[Exercise description]
Would you please copy the part of the material below that opens with the line containing "- r20: -0.2177..0.2740" and closes with the line containing "- gripper: 0.0000..1.0000"? Copy it exactly, and only it.
*** Opening of Dataset content ***
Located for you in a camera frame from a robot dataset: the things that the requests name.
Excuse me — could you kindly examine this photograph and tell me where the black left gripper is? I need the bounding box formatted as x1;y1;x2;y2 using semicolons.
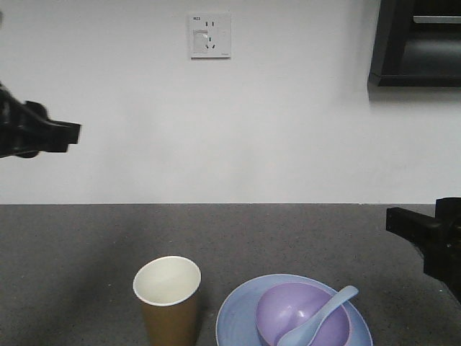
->
1;84;81;159

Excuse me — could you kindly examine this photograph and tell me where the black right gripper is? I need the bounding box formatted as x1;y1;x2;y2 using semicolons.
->
385;197;460;301

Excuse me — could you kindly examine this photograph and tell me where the purple plastic bowl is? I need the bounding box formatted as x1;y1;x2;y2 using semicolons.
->
256;282;352;345

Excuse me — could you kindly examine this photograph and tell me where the light blue plastic spoon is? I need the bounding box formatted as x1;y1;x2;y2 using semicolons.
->
277;285;359;346

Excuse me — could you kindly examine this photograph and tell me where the brown paper cup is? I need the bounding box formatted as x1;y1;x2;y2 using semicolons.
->
133;255;202;346

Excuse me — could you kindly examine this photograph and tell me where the white wall socket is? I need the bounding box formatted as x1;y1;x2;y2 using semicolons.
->
187;12;231;59

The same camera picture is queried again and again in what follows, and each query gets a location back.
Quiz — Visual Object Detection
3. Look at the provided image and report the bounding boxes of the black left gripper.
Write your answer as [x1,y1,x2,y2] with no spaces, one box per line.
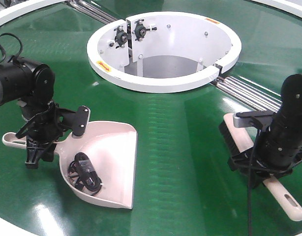
[16,100,76,169]

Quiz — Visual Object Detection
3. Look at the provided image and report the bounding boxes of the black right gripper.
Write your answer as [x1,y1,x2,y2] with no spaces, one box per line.
[228,147,302,188]

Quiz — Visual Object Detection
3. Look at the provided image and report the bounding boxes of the pink hand brush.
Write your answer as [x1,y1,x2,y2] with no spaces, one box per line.
[221,113,302,221]

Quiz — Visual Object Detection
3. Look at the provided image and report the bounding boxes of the black cable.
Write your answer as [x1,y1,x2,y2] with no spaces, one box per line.
[67,151,103,197]

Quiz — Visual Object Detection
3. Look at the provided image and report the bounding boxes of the pink plastic dustpan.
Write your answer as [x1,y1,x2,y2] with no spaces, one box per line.
[1,120,138,210]

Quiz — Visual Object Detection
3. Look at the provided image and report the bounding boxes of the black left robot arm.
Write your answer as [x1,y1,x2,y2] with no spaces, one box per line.
[0,43,76,169]

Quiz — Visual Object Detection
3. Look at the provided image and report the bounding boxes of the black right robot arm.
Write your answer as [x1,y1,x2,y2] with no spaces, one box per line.
[219,74,302,187]

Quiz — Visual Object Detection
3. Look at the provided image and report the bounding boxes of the steel transfer rollers right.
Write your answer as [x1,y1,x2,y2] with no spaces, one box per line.
[211,76,282,112]

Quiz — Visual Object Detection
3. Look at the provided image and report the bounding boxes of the steel transfer rollers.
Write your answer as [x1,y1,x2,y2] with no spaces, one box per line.
[66,0,118,24]
[211,76,282,112]

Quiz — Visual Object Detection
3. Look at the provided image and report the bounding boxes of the black left bearing block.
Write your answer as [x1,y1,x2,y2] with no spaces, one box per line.
[114,26,128,49]

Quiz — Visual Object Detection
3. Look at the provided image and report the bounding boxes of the black bearing block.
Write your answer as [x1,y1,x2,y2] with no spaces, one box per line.
[114,26,128,49]
[133,19,157,41]

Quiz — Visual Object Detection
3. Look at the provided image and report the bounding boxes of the steel transfer rollers rear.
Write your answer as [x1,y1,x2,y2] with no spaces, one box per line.
[66,0,118,24]

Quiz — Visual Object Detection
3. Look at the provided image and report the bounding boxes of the black right bearing block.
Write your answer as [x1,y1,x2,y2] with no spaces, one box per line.
[133,19,157,41]

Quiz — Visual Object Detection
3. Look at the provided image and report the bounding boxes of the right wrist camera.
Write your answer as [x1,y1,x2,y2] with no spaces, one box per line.
[233,110,274,131]

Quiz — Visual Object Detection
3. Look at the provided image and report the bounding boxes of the white inner conveyor ring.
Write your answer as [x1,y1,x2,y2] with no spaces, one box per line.
[86,11,242,93]

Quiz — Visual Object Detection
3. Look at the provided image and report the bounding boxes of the white outer conveyor rail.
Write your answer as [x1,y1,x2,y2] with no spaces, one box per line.
[0,0,302,27]

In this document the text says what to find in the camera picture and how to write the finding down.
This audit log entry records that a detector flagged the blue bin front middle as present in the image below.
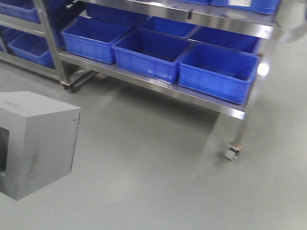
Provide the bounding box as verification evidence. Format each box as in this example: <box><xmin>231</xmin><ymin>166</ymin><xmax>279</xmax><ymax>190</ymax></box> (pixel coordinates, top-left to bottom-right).
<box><xmin>112</xmin><ymin>28</ymin><xmax>192</xmax><ymax>84</ymax></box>

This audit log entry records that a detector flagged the gray square hollow base block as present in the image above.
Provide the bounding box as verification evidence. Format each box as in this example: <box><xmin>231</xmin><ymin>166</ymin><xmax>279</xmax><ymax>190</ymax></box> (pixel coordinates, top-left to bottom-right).
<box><xmin>0</xmin><ymin>91</ymin><xmax>81</xmax><ymax>200</ymax></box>

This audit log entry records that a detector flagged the blue bin front right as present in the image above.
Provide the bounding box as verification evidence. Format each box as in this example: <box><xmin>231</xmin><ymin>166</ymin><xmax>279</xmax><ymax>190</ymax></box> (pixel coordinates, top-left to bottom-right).
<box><xmin>178</xmin><ymin>43</ymin><xmax>260</xmax><ymax>104</ymax></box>

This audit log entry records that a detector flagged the steel wheeled shelf cart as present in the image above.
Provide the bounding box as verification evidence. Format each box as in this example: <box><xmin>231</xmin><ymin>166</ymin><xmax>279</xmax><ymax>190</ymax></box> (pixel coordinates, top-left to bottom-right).
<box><xmin>0</xmin><ymin>0</ymin><xmax>283</xmax><ymax>160</ymax></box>

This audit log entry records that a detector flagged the blue bin front left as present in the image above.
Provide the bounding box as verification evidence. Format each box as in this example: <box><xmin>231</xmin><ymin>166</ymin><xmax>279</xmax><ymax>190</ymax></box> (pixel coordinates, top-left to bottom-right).
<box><xmin>61</xmin><ymin>16</ymin><xmax>130</xmax><ymax>64</ymax></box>

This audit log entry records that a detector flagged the blue bin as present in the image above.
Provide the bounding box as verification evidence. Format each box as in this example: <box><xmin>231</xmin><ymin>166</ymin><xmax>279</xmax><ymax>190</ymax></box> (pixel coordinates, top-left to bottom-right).
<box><xmin>61</xmin><ymin>16</ymin><xmax>130</xmax><ymax>64</ymax></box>
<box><xmin>178</xmin><ymin>43</ymin><xmax>260</xmax><ymax>104</ymax></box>
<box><xmin>112</xmin><ymin>28</ymin><xmax>192</xmax><ymax>84</ymax></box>

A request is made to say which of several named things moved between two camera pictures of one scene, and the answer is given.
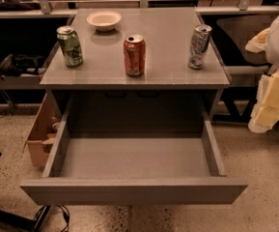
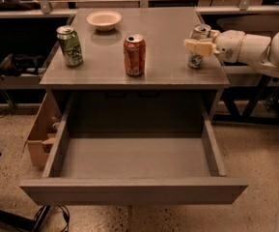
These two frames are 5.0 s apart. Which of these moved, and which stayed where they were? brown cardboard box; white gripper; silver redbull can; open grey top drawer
Moved: white gripper
Stayed: brown cardboard box; silver redbull can; open grey top drawer
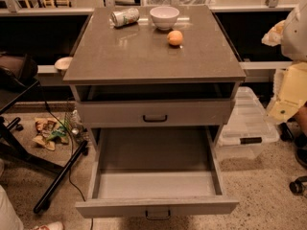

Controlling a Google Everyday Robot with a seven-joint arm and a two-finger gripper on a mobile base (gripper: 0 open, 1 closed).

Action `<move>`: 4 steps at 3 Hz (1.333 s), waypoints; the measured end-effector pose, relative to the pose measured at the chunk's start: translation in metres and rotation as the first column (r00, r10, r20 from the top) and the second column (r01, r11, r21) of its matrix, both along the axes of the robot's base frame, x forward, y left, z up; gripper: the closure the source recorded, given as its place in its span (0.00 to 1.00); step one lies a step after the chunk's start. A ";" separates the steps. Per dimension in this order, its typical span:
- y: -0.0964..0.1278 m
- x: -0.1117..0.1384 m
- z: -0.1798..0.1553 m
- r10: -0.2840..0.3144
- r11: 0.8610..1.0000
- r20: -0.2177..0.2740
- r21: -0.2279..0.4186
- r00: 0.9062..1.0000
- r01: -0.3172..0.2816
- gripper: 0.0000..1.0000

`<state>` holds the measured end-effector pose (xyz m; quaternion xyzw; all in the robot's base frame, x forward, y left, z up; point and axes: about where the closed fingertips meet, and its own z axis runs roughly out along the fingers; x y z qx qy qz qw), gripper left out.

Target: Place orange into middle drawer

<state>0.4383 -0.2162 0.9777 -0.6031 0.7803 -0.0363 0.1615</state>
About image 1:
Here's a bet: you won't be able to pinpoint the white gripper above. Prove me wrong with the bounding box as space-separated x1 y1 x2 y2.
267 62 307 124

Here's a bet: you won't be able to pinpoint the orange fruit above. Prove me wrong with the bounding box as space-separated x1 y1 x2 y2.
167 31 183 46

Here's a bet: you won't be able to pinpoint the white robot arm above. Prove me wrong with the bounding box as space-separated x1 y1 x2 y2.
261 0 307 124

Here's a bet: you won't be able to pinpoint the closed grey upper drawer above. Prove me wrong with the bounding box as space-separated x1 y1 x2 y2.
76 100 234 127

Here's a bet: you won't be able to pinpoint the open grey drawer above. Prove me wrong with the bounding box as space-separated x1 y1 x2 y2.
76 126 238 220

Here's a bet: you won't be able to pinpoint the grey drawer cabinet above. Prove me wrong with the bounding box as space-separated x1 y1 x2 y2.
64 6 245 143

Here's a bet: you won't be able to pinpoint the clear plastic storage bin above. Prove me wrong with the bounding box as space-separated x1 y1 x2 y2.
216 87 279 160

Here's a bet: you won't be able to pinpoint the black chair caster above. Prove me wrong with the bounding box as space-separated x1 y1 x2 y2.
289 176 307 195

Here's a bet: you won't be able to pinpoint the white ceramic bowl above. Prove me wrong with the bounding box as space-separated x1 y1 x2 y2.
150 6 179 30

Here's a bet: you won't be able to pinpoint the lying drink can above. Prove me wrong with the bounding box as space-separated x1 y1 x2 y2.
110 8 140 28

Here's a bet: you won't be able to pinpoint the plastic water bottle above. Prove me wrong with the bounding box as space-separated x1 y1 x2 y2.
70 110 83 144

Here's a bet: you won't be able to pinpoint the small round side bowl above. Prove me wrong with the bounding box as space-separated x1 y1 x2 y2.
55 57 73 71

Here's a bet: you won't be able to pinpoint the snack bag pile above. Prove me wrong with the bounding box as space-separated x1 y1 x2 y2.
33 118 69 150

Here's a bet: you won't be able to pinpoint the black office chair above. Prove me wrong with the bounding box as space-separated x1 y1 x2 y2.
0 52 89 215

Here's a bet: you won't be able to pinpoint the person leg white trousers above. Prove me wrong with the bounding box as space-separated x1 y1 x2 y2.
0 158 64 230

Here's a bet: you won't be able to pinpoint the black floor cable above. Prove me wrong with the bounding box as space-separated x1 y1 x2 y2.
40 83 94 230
*** Close of Dataset content ***
[Task output]
- r20: -0.2177..0.2740
- r21: -0.2279..0.4186
- r00: 0.9062..1.0000
- r01: -0.3172..0.2816
- gripper: 0.0000..1.0000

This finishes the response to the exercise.